The Turkish Constitutional Court upheld on Saturday the appeals of the main opposition Republican People’s Party (CHP), which has challenged the constitutionality of a law approved by the parliament last month on the execution of sentences.
The law was conceived as a measure to stem the spread of the coronavirus in the country’s overcrowded prisons. It included the possibility of early parole, but political prisoners including politicians and journalists were unable to benefit from the law.
CHP has called for amending the law that would allow for the release of 90,000 prisoners.

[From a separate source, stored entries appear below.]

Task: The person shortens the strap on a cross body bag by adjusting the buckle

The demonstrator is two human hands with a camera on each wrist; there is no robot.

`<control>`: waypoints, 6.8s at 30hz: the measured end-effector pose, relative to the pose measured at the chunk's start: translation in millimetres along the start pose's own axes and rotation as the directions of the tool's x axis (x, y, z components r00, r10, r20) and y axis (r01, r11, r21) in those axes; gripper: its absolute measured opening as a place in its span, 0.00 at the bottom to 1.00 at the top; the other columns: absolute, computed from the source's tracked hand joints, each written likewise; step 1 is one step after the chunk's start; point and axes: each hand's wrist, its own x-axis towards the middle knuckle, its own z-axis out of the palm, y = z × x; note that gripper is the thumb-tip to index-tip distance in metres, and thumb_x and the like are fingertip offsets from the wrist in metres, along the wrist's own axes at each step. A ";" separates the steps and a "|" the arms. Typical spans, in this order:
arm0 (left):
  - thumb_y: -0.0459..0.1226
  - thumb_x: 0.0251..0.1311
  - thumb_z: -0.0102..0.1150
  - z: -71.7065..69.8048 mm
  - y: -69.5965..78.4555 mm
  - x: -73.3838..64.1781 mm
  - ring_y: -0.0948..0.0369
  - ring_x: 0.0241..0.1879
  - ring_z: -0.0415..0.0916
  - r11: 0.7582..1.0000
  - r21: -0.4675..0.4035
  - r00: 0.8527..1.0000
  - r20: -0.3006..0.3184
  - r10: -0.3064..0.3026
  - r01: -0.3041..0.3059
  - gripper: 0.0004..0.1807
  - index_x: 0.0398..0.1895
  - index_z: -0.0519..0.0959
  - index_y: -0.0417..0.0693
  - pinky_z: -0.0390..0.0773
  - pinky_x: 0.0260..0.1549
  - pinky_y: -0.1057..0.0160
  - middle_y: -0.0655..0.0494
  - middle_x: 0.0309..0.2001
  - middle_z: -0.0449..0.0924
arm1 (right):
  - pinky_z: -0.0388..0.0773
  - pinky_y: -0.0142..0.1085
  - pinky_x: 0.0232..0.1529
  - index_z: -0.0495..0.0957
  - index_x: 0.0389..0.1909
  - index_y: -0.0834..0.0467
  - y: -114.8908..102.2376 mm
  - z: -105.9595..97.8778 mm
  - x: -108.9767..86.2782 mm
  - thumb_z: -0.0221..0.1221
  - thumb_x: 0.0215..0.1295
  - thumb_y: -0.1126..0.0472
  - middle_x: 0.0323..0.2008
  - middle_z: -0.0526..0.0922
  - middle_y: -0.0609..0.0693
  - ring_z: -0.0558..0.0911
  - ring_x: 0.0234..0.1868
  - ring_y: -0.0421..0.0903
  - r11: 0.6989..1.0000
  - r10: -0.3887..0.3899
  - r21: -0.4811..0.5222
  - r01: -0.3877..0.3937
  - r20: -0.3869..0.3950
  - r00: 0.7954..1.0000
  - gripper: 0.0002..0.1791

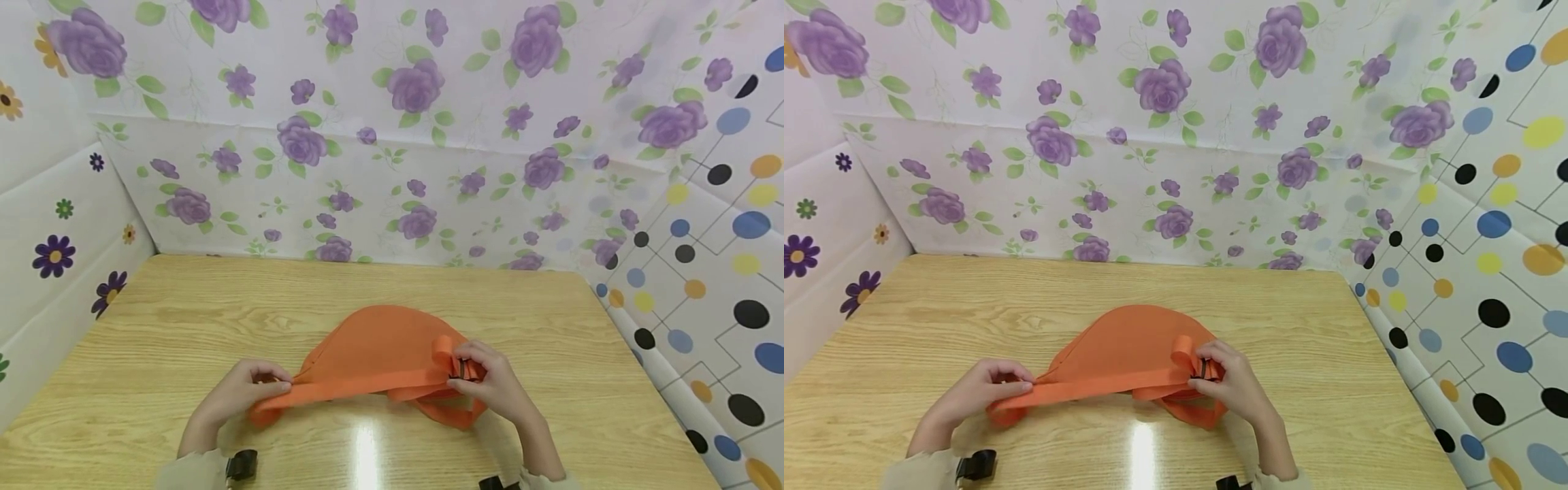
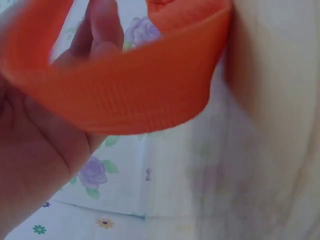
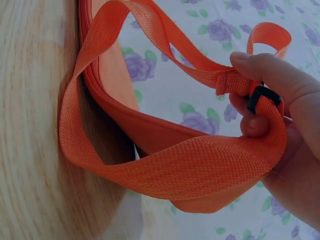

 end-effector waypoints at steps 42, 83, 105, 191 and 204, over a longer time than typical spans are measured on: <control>0.33 0.54 0.60 90.8 40.3 60.6 0.62 0.32 0.74 0.990 0.013 0.972 0.190 0.136 -0.141 0.06 0.32 0.80 0.37 0.74 0.32 0.65 0.57 0.30 0.79 | 0.73 0.31 0.27 0.75 0.36 0.67 0.3 4.6 -1.2 0.66 0.40 0.78 0.36 0.76 0.59 0.74 0.31 0.48 1.000 0.006 0.021 -0.006 0.008 1.000 0.18; 0.26 0.51 0.59 116.3 53.7 70.0 0.61 0.31 0.74 0.998 0.008 0.966 0.249 0.066 -0.070 0.05 0.27 0.81 0.43 0.73 0.30 0.67 0.57 0.29 0.79 | 0.72 0.31 0.27 0.75 0.39 0.62 32.9 1.5 -8.7 0.67 0.43 0.72 0.38 0.75 0.51 0.73 0.33 0.42 0.999 -0.050 0.009 0.049 0.032 0.998 0.19; 0.24 0.55 0.54 86.9 44.3 56.8 0.64 0.29 0.74 0.995 0.019 0.974 0.208 0.092 -0.098 0.06 0.27 0.79 0.40 0.74 0.30 0.67 0.56 0.27 0.78 | 0.71 0.32 0.25 0.75 0.36 0.66 8.4 -1.5 -6.5 0.65 0.42 0.77 0.36 0.75 0.53 0.72 0.31 0.46 0.997 -0.053 0.060 0.048 0.085 0.995 0.17; 0.25 0.53 0.56 16.5 15.1 15.1 0.60 0.29 0.73 1.000 0.003 0.985 0.174 0.009 -0.009 0.03 0.31 0.75 0.32 0.75 0.29 0.66 0.48 0.30 0.76 | 0.72 0.34 0.28 0.70 0.36 0.64 26.9 -16.4 -23.8 0.64 0.42 0.78 0.32 0.73 0.53 0.71 0.30 0.49 0.986 0.158 -0.087 -0.145 0.161 0.974 0.19; 0.20 0.47 0.57 15.0 16.1 12.5 0.60 0.29 0.71 0.997 0.048 0.988 0.145 0.049 -0.056 0.07 0.30 0.75 0.33 0.74 0.28 0.67 0.49 0.30 0.75 | 0.72 0.29 0.23 0.69 0.25 0.57 56.5 -23.0 -32.7 0.64 0.41 0.80 0.24 0.73 0.47 0.72 0.26 0.38 0.985 0.005 -0.175 0.008 0.071 0.997 0.18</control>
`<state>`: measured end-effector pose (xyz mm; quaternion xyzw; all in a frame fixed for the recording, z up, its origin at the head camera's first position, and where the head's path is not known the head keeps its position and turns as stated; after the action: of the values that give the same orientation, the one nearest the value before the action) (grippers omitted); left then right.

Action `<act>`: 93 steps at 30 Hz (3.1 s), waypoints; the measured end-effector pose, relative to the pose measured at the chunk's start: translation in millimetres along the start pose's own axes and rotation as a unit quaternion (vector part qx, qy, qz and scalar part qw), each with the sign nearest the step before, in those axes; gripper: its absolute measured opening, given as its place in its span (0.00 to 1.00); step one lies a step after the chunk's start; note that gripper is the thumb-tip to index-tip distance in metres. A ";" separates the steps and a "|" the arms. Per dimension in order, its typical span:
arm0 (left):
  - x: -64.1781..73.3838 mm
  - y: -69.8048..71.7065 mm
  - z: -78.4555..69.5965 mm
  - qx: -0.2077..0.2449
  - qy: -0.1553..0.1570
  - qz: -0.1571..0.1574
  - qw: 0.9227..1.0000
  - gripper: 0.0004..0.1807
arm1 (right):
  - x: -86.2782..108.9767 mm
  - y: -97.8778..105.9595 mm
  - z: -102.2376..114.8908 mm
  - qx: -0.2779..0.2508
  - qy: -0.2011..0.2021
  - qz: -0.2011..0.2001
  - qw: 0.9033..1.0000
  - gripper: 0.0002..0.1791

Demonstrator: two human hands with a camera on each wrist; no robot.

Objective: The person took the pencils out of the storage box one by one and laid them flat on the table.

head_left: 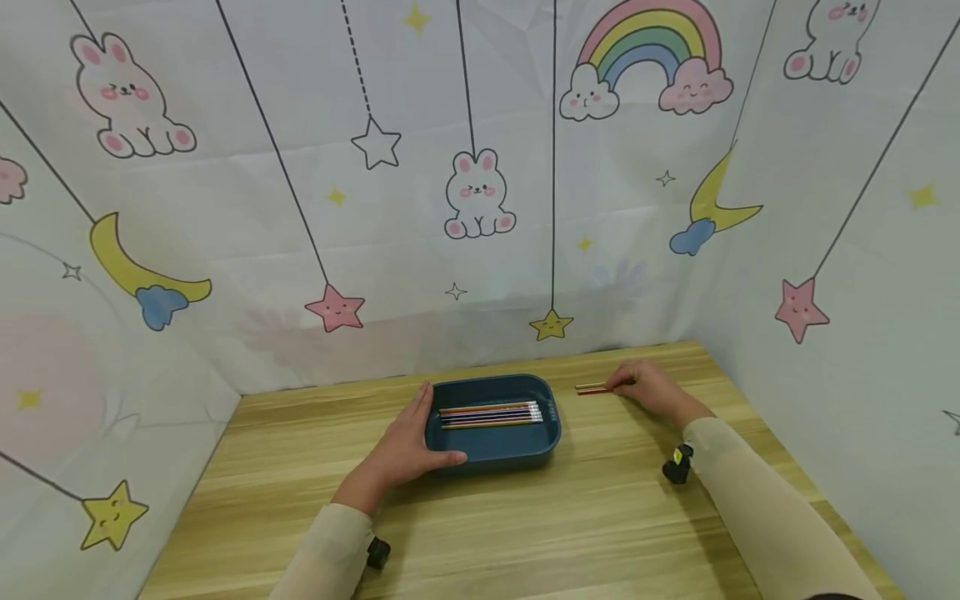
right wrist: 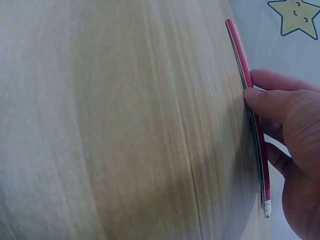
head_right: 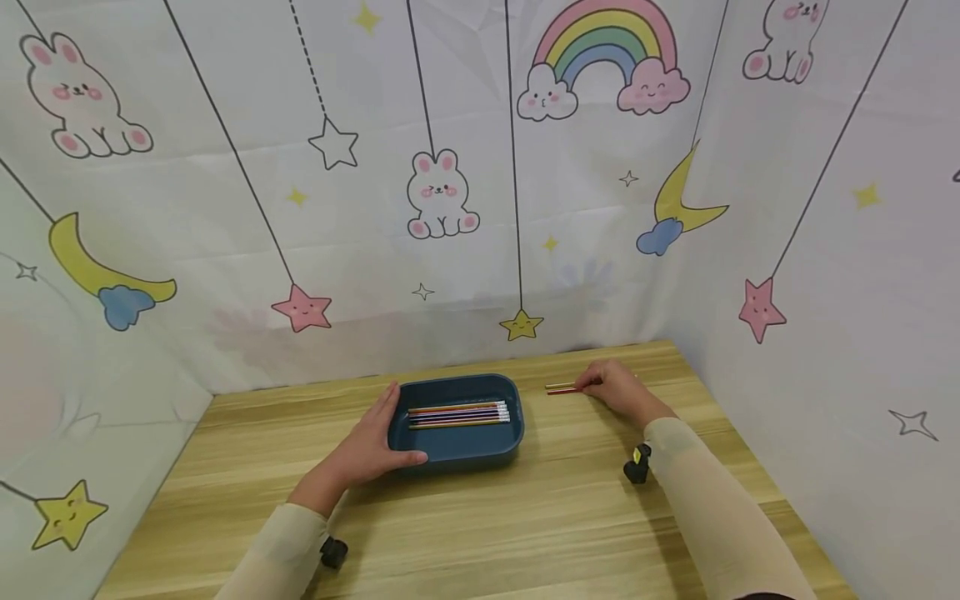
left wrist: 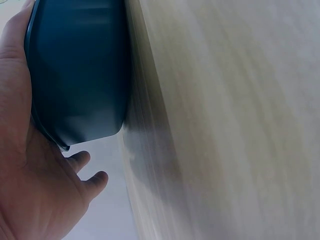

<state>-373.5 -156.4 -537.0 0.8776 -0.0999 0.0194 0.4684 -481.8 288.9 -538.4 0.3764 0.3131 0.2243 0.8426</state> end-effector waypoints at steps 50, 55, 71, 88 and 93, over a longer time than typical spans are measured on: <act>-0.7 0.9 -0.4 0.010 0.008 -0.004 1.000 0.77 | -63.8 -42.6 130.9 -0.101 0.003 0.014 0.995 0.11; -0.5 1.6 -1.5 0.008 0.005 -0.003 1.000 0.78 | -77.9 -60.3 148.1 -0.106 0.027 0.047 0.993 0.11; -2.7 2.1 -0.4 0.009 0.001 0.002 1.000 0.77 | -104.9 -102.5 168.0 -0.081 0.042 0.107 0.990 0.08; 1.4 4.6 -4.2 0.017 -0.007 0.002 1.000 0.75 | -117.8 -137.1 173.4 -0.010 0.046 0.154 0.987 0.09; 1.1 4.3 -4.5 0.019 -0.009 0.003 1.000 0.75 | -119.4 -140.1 175.8 -0.015 0.044 0.156 0.987 0.09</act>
<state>-373.0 -155.2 -530.8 0.8860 -0.1066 0.0151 0.4510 -423.3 42.6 -512.6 0.3974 0.2840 0.3736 0.7885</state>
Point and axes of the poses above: each hand's wrist, its own x-axis away from the middle knuckle, its own y-axis out of the back of the hand, z = x × y, the point moved 7 cm from there along -x, towards the middle knuckle, and after that the axes turned 11 degrees about y, right-handed, at the moved point
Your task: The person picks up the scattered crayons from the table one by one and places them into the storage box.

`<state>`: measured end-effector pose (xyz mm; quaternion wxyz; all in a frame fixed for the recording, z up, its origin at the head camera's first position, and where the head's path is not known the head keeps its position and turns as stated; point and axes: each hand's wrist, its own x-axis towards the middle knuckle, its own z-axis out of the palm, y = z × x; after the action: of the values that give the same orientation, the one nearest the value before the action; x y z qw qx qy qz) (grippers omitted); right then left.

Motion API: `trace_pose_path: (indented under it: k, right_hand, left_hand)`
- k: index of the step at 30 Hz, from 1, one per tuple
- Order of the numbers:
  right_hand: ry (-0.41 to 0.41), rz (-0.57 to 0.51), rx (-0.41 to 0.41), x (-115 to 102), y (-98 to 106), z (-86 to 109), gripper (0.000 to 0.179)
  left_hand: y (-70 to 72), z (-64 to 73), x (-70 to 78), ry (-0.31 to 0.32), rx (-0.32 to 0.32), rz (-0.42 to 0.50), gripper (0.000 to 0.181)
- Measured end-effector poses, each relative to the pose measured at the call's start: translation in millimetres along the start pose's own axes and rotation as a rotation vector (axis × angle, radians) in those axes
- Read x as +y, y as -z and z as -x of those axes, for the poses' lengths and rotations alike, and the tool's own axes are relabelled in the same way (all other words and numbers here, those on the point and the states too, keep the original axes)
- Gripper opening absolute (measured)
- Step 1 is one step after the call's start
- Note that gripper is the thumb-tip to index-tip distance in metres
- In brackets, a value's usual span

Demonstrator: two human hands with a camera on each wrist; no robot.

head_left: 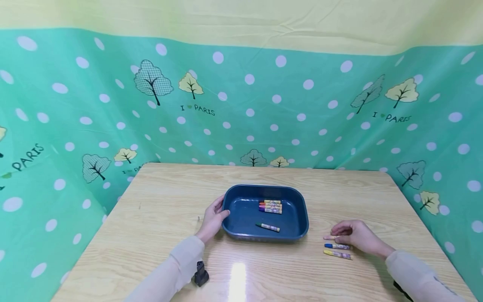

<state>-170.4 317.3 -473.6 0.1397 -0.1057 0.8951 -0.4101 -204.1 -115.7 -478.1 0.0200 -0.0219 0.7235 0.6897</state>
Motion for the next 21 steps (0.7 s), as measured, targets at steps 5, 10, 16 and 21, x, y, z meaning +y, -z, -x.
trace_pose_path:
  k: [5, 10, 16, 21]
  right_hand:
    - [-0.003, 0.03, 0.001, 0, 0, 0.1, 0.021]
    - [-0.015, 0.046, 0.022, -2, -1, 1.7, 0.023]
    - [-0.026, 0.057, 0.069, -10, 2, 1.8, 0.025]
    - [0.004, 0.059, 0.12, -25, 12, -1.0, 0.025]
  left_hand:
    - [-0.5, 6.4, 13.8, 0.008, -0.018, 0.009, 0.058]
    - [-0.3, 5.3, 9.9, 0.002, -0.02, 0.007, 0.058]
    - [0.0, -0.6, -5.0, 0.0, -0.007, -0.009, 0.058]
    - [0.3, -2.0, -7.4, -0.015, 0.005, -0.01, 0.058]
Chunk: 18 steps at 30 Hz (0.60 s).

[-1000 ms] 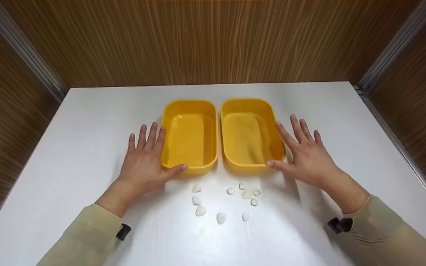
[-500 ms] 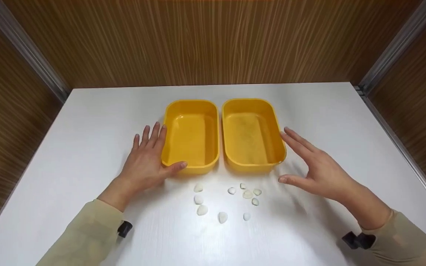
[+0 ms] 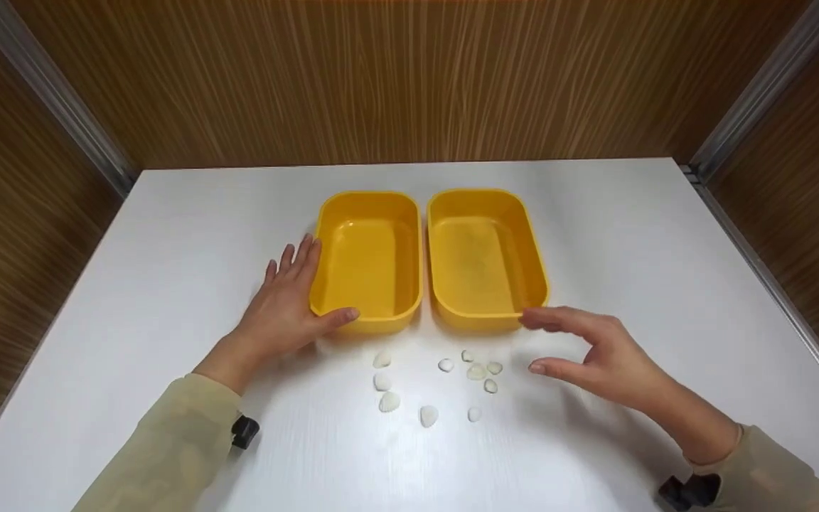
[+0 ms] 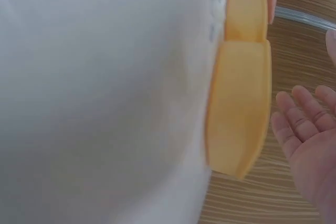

The Turkish Constitutional Court approved the party’s call for introducing amendments to the law, saying it did not detect any procedural deficiency in the file and that it would study it and issue its rule, without setting a date.
Meanwhile, the Turkish authorities have continued to clamp down on media outlets, mainly television stations that host figures critical of President Recep Tayyip Erdogan.
The Radio and Television Supreme Council slapped fines on two more stations, Habertürk TV and Halk TV, for hosting opposition figures, including the leader of İYİ Party, Meral Aksener, who accused Erdogan of “hegemony and aggression.”
“Don’t you see that banning Habertürk for hosting me, affects people’s livelihoods?” Aksener asked Erdogan in a Twitter post.
Canan Kaftancıoglu also slammed Erdogan after Halk TV’s program, which hosted her, was banned.
She said the president’s regime would collapse in the parliamentary elections whether they were held on time in 2023 or there were early polls.